How can I sort the files??

Glass answered 27/10, 2011 at 15:10 Comment(3)
If you use a recent version of Java 6 you will need about 4 GB of memory. I assume you don't have that much ??Trifid
What if you read just the ids into the ArrayList and sort them?Urbannal
The authors of all the sort packages mentioned in these answers don't seem to have ever heard of replacement selection or minimum-path-length merging. Ergo they are all suboptimal, some of them severely so. See Knuth, The Art of Computer Programming, vol. 3, section 5.4 "External Sorting". All this stuff was worked out over 60 years ago. A lost art apparently.Bodine
S
40

That isn't exactly a Java problem. You need to look into an efficient algorithm for sorting data that isn't completely read into memory. A few adaptations to Merge-Sort can achieve this.

Take a look at this: http://en.wikipedia.org/wiki/Merge_sort

and: http://en.wikipedia.org/wiki/External_sorting

Basically the idea here is to break the file into smaller pieces, sort them (either with merge sort or another method), and then use the Merge from merge-sort to create the new, sorted file.

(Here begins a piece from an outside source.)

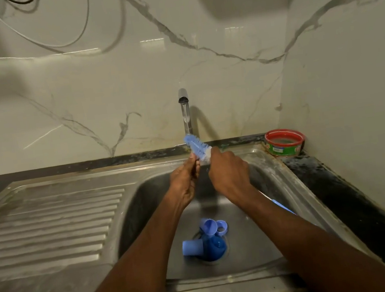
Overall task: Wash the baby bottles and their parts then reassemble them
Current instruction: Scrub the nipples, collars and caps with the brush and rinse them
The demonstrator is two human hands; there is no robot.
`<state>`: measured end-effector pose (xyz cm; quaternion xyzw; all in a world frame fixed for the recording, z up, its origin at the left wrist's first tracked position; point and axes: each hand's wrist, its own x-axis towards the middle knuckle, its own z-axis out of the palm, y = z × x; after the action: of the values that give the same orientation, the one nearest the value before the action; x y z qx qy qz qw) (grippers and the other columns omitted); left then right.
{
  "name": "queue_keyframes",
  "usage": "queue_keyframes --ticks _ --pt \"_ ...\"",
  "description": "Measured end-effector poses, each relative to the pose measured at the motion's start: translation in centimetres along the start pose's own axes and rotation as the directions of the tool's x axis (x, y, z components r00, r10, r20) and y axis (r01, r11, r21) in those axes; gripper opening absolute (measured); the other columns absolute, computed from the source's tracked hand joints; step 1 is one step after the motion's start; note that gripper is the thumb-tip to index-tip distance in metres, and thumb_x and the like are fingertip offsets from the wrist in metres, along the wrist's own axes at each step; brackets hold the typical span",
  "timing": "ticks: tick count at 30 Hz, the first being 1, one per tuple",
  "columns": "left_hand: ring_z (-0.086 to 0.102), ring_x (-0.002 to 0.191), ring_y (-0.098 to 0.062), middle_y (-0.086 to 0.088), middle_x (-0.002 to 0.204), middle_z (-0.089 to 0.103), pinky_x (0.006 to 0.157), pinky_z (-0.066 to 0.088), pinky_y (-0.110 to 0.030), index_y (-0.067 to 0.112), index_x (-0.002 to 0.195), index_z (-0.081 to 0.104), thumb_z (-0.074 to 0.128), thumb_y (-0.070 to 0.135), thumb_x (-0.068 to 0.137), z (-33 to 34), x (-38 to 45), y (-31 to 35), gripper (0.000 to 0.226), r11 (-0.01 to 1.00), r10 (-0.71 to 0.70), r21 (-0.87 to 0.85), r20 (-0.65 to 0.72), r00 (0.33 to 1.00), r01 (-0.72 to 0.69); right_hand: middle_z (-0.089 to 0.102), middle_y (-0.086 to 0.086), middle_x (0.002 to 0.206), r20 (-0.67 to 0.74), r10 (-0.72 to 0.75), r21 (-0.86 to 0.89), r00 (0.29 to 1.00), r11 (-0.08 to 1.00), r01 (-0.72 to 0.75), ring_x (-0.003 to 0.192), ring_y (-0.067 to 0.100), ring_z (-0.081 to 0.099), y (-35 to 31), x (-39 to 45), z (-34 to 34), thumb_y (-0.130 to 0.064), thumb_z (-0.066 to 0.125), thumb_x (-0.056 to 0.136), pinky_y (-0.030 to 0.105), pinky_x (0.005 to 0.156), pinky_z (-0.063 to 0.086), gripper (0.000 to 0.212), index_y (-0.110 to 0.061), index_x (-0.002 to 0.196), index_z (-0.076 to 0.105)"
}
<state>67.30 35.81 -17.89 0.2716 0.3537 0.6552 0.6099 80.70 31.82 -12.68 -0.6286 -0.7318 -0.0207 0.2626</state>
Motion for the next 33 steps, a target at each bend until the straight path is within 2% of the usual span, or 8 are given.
queue_keyframes --ticks 4,8,11,16,21,27,30,33 --pt "0.065 0.074 -0.01 -0.007 0.086 0.072 0.071 0.059 -0.022 0.009 0.089 0.078 0.073 0.018 0.09 -0.3 -0.3 -0.1 0.011 0.99 0.098 0.103 -0.017 0.995 -0.096 0.066 0.01 0.111 -0.029 0.063 0.019 0.998 0.998 -0.062 0.095 0.028 0.066 0.8 0.5 -0.9 -0.024 0.062 0.094 0.039 0.074 0.052 0.032 -0.016 0.123 0.052" --pt "0.066 0.079 -0.015 -0.015 0.095 0.072 0.078 0.06 -0.024 0.001 0.102 0.073 0.067 0.017 0.095 -0.2 0.3 -0.3 0.018 0.992 0.104 0.078 -0.052 0.993 -0.1 0.067 0.009 0.111 0.003 0.005 0.055 1.0 0.998 -0.005 0.089 0.025 0.064 0.8 -0.2 -0.9 -0.028 0.06 0.095 0.036 0.07 0.049 0.031 -0.018 0.123 0.053" --pt "0.063 0.099 -0.029 -0.022 0.11 0.071 0.103 0.05 -0.042 0.003 0.106 0.075 0.065 0.019 0.097 -0.4 0.2 -0.9 0.021 0.968 0.076 0.237 0.038 0.996 -0.083 0.067 0.008 0.111 0.027 -0.053 0.06 0.998 0.997 0.052 0.091 0.026 0.064 0.5 -1.0 -0.4 -0.03 0.057 0.096 0.035 0.07 0.046 0.03 -0.019 0.123 0.054" --pt "0.066 0.091 -0.016 -0.01 0.099 0.074 0.095 0.053 -0.032 0.008 0.109 0.075 0.065 0.023 0.095 0.0 -0.9 0.1 0.022 0.94 0.14 0.283 0.182 0.973 -0.188 0.068 0.007 0.109 0.006 0.042 -0.003 0.999 0.999 -0.042 0.093 0.026 0.066 1.1 0.4 -1.4 -0.029 0.062 0.094 0.033 0.068 0.041 0.03 -0.02 0.122 0.056" --pt "0.072 0.098 -0.013 -0.002 0.101 0.078 0.09 0.057 -0.027 0.012 0.108 0.075 0.068 0.024 0.096 -0.5 -0.6 -0.3 0.019 0.793 0.34 0.486 0.148 0.929 -0.368 0.067 0.01 0.109 -0.007 -0.031 -0.028 1.0 0.999 0.03 0.091 0.03 0.065 1.5 -0.2 -2.2 -0.027 0.052 0.098 0.035 0.066 0.038 0.027 -0.019 0.124 0.05" --pt "0.071 0.096 -0.008 0.007 0.099 0.077 0.087 0.057 -0.026 0.019 0.109 0.074 0.069 0.031 0.095 -1.7 -0.3 0.2 0.019 0.621 0.452 0.658 0.143 0.881 -0.425 0.064 0.011 0.115 0.075 -0.056 -0.053 0.996 0.997 0.06 0.094 0.029 0.063 1.4 -1.1 -1.8 -0.026 0.053 0.099 0.034 0.068 0.036 0.032 -0.019 0.13 0.051" --pt "0.072 0.091 -0.011 0.003 0.096 0.076 0.077 0.057 -0.024 0.017 0.109 0.072 0.063 0.034 0.099 -1.5 -0.1 0.9 0.022 0.726 0.457 0.576 0.002 0.89 -0.375 0.065 0.01 0.115 0.095 -0.056 -0.081 0.994 0.995 0.063 0.09 0.027 0.062 1.6 -1.3 -1.9 -0.025 0.054 0.099 0.032 0.068 0.036 0.03 -0.019 0.128 0.054" --pt "0.067 0.075 -0.008 0.001 0.083 0.071 0.067 0.053 -0.021 0.013 0.101 0.072 0.058 0.033 0.101 -1.6 0.1 1.3 0.024 0.867 0.349 0.428 -0.16 0.923 -0.254 0.067 0.009 0.113 0.074 -0.044 -0.087 0.996 0.995 0.051 0.093 0.027 0.065 2.0 -1.6 -2.0 -0.024 0.055 0.098 0.033 0.067 0.039 0.027 -0.018 0.124 0.055"
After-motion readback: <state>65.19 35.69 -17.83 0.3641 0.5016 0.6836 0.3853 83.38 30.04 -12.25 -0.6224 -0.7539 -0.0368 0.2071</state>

Serviceable answered 27/10, 2011 at 15:15 Comment(3)
1) Are you saying that we sort each individual smaller files and write the sorted data back into each of them, then later read from each of these files again and write into a new bigger final file? 2) Will this scale for a 16GB flat file on a 8GB RAM or would we run into Memory issues in any scenario in this above solution?Anuria
Yes, that's the basic idea. It'll work, since you'll never load all the files into memory, you just need to look at the start of each file (similar to a merge sort).Serviceable
@Serviceable Suppose i have a file which 1 GB size and i want to split the file in MB, How can i do that in java??Paganini
D
24

Since your records are already in flat file text format, you can pipe them into UNIX sort(1) e.g. sort -n -t' ' -k1,1 < input > output. It will automatically chunk the data and perform merge sort using available memory and /tmp. If you need more space than you have memory available, add -T /tmpdir to the command.

It's quite funny that everyone is telling you to download huge C# or Java libraries or implement merge-sort yourself when you can use a tool that is available on every platform and has been around for decades.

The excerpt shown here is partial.